■ **Work request**: Transcribe the data underneath exactly. No images belong in your version.

BEGIN

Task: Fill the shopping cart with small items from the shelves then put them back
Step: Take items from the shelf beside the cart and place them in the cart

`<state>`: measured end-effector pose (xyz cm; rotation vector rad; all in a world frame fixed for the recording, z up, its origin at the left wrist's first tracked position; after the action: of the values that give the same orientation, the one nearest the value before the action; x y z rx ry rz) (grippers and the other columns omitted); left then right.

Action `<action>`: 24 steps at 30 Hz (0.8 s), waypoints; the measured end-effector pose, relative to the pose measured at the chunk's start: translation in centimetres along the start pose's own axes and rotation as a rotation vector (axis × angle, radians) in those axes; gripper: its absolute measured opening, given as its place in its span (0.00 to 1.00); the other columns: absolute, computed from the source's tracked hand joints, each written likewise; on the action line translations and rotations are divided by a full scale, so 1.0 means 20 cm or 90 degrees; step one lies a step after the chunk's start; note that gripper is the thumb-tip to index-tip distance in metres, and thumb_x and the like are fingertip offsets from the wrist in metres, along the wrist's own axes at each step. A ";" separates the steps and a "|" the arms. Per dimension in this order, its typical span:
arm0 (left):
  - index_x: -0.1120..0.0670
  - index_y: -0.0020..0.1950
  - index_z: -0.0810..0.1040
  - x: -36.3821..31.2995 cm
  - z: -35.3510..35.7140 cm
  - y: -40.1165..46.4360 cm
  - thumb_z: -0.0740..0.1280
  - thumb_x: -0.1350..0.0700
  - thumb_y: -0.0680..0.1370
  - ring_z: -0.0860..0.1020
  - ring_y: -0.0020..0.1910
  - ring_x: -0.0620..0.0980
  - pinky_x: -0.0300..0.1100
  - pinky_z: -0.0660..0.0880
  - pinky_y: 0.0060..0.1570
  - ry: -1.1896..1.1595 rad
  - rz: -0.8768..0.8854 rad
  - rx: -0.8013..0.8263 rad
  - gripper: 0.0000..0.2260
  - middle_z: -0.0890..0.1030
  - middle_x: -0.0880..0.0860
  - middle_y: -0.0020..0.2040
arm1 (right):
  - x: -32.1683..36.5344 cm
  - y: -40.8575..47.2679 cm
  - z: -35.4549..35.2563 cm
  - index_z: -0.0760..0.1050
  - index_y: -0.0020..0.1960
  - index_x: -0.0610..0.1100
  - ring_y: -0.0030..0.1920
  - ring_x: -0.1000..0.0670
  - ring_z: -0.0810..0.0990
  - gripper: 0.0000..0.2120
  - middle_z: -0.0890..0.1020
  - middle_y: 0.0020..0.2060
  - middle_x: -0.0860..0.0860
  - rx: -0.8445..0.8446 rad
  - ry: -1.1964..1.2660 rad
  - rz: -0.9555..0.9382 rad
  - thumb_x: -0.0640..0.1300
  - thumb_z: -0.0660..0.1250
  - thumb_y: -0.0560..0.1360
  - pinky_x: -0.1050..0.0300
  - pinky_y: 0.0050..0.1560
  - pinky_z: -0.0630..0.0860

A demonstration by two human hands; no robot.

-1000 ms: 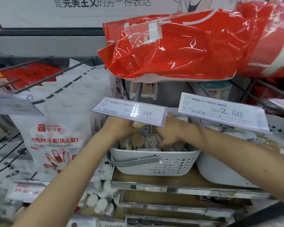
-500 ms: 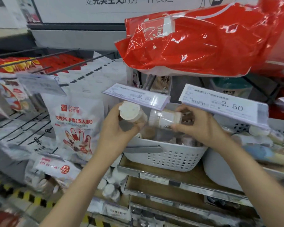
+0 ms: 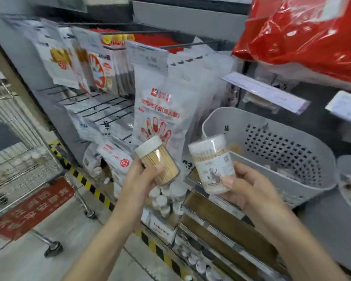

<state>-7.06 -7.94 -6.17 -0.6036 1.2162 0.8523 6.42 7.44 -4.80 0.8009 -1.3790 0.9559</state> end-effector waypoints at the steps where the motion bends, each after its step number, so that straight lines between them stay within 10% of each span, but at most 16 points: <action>1: 0.49 0.57 0.75 0.02 -0.09 -0.01 0.70 0.52 0.63 0.83 0.48 0.48 0.40 0.79 0.42 -0.022 -0.022 -0.022 0.22 0.84 0.48 0.48 | -0.04 0.04 0.09 0.78 0.58 0.47 0.53 0.48 0.83 0.29 0.84 0.53 0.50 0.021 0.030 0.019 0.52 0.76 0.58 0.54 0.51 0.80; 5: 0.54 0.63 0.73 0.06 -0.52 -0.09 0.70 0.47 0.60 0.82 0.50 0.52 0.41 0.78 0.41 -0.054 -0.066 -0.103 0.32 0.82 0.54 0.52 | -0.22 0.19 0.55 0.73 0.62 0.43 0.54 0.44 0.82 0.42 0.83 0.55 0.44 0.129 0.141 0.114 0.54 0.82 0.52 0.50 0.54 0.80; 9: 0.55 0.60 0.73 0.06 -1.05 -0.22 0.69 0.53 0.63 0.82 0.41 0.50 0.39 0.77 0.34 -0.077 -0.096 -0.209 0.25 0.83 0.54 0.46 | -0.38 0.30 1.08 0.69 0.66 0.40 0.50 0.43 0.83 0.40 0.80 0.57 0.39 0.233 0.234 0.196 0.43 0.74 0.56 0.57 0.43 0.80; 13: 0.52 0.56 0.74 0.03 -1.64 -0.36 0.70 0.49 0.65 0.83 0.36 0.46 0.39 0.77 0.28 -0.103 -0.106 -0.373 0.20 0.82 0.54 0.44 | -0.58 0.40 1.58 0.74 0.61 0.40 0.51 0.40 0.82 0.46 0.82 0.51 0.40 0.271 0.307 0.284 0.41 0.83 0.44 0.50 0.51 0.81; 18: 0.50 0.68 0.72 -0.05 -2.20 -0.51 0.67 0.39 0.69 0.79 0.58 0.53 0.41 0.80 0.43 -0.012 -0.103 -0.480 0.30 0.80 0.54 0.60 | -0.76 0.52 2.12 0.81 0.55 0.37 0.46 0.38 0.83 0.44 0.83 0.49 0.35 0.309 0.373 0.373 0.50 0.85 0.41 0.47 0.42 0.82; 24: 0.50 0.61 0.74 -0.08 -2.56 -0.42 0.62 0.44 0.71 0.80 0.56 0.52 0.46 0.79 0.51 0.050 -0.123 -0.520 0.21 0.81 0.53 0.56 | -0.99 0.83 2.50 0.85 0.41 0.43 0.37 0.45 0.84 0.36 0.84 0.38 0.43 0.261 0.318 0.432 0.52 0.86 0.34 0.52 0.33 0.81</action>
<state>-28.60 -53.71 -18.21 -1.3967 0.8232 1.1617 -28.96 -32.28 -23.09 0.3243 -1.0217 1.8686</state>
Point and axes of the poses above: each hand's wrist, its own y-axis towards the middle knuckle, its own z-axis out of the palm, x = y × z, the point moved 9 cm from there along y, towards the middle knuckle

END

■ **The answer**:
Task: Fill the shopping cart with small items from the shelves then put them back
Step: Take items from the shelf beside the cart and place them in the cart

`<state>`: measured end-effector pose (xyz cm; rotation vector rad; all in a world frame fixed for the recording, z up, its origin at the left wrist's first tracked position; after the action: of the values that give the same orientation, the one nearest the value before the action; x y z rx ry rz) (grippers and the other columns omitted); left then right.

Action `<action>`: 24 steps at 30 Hz (0.8 s), waypoints; the measured end-effector pose, relative to the pose measured at the chunk's start: translation in centimetres along the start pose's own axes and rotation as a rotation vector (axis × angle, radians) in those axes; gripper: its absolute measured opening, given as its place in its span (0.00 to 1.00); the other columns: absolute, computed from the source's tracked hand joints, each written likewise; on the action line translations and rotations are divided by a full scale, so 1.0 means 20 cm or 90 degrees; step one lies a step after the chunk's start; note that gripper is the thumb-tip to index-tip distance in metres, and thumb_x and the like are fingertip offsets from the wrist in metres, along the wrist's own axes at each step. A ";" separates the steps and a "|" the arms. Per dimension in this order, its typical span:
arm0 (left):
  - index_x: -0.1120..0.0670
  - index_y: -0.0020..0.1950
  - index_z: -0.0810..0.1040
  - x: -36.3821..31.2995 cm
  - z: -35.3510..35.7140 cm
  - y: -40.1165..46.4360 cm
  - thumb_z: -0.0740..0.1280
  - thumb_x: -0.1350..0.0700
  - thumb_y: -0.0680..0.1370
  - ring_z: -0.0860..0.1020
  - ring_y: -0.0020..0.1910
  - ring_x: -0.0620..0.0980
  - pinky_x: -0.0300..0.1100
  - pinky_z: -0.0660..0.0880
  - pinky_y: 0.0060..0.1570
  - ry: -1.1896..1.1595 rad
  - rz: -0.8768..0.8854 rad
  - rx: -0.8013..0.8263 rad
  - gripper: 0.0000..0.2260
  - middle_z: -0.0890..0.1030
  - middle_x: -0.0880..0.0860
  - middle_y: -0.0020..0.2040
arm1 (right):
  - x: -32.1683..36.5344 cm
  - y: -40.8575..47.2679 cm
  - z: -35.4549..35.2563 cm
  - index_z: -0.0760..0.1050
  - index_y: -0.0020..0.1960
  - index_x: -0.0610..0.1100
  - ring_y: -0.0030..0.1920
  - ring_x: -0.1000..0.0670
  - ring_z: -0.0810..0.0990
  - gripper: 0.0000..0.2120
  - middle_z: -0.0890..0.1020
  - middle_y: 0.0020..0.2060
  - middle_x: -0.0860..0.0860
  - rx: -0.8445..0.8446 rad
  - ry: -1.1964..1.2660 rad
  - rz: -0.9555..0.9382 rad
  - thumb_x: -0.0640..0.1300
  - thumb_z: -0.0660..0.1250
  - thumb_y: -0.0560..0.1360
  - pinky_x: -0.1050..0.0300
  - pinky_y: 0.0050..0.1560
  - pinky_z: -0.0630..0.0860

A demonstration by two human hands; no robot.

-1000 ms: 
-500 ms: 
+0 ms: 

<state>-7.06 -7.94 -6.17 -0.6036 1.2162 0.8523 6.42 7.44 -4.80 0.8009 -1.3790 0.9559</state> end-effector waypoints at the steps where the motion bends, each after its step number, so that straight lines between them stay within 10% of each span, but at most 16 points: <action>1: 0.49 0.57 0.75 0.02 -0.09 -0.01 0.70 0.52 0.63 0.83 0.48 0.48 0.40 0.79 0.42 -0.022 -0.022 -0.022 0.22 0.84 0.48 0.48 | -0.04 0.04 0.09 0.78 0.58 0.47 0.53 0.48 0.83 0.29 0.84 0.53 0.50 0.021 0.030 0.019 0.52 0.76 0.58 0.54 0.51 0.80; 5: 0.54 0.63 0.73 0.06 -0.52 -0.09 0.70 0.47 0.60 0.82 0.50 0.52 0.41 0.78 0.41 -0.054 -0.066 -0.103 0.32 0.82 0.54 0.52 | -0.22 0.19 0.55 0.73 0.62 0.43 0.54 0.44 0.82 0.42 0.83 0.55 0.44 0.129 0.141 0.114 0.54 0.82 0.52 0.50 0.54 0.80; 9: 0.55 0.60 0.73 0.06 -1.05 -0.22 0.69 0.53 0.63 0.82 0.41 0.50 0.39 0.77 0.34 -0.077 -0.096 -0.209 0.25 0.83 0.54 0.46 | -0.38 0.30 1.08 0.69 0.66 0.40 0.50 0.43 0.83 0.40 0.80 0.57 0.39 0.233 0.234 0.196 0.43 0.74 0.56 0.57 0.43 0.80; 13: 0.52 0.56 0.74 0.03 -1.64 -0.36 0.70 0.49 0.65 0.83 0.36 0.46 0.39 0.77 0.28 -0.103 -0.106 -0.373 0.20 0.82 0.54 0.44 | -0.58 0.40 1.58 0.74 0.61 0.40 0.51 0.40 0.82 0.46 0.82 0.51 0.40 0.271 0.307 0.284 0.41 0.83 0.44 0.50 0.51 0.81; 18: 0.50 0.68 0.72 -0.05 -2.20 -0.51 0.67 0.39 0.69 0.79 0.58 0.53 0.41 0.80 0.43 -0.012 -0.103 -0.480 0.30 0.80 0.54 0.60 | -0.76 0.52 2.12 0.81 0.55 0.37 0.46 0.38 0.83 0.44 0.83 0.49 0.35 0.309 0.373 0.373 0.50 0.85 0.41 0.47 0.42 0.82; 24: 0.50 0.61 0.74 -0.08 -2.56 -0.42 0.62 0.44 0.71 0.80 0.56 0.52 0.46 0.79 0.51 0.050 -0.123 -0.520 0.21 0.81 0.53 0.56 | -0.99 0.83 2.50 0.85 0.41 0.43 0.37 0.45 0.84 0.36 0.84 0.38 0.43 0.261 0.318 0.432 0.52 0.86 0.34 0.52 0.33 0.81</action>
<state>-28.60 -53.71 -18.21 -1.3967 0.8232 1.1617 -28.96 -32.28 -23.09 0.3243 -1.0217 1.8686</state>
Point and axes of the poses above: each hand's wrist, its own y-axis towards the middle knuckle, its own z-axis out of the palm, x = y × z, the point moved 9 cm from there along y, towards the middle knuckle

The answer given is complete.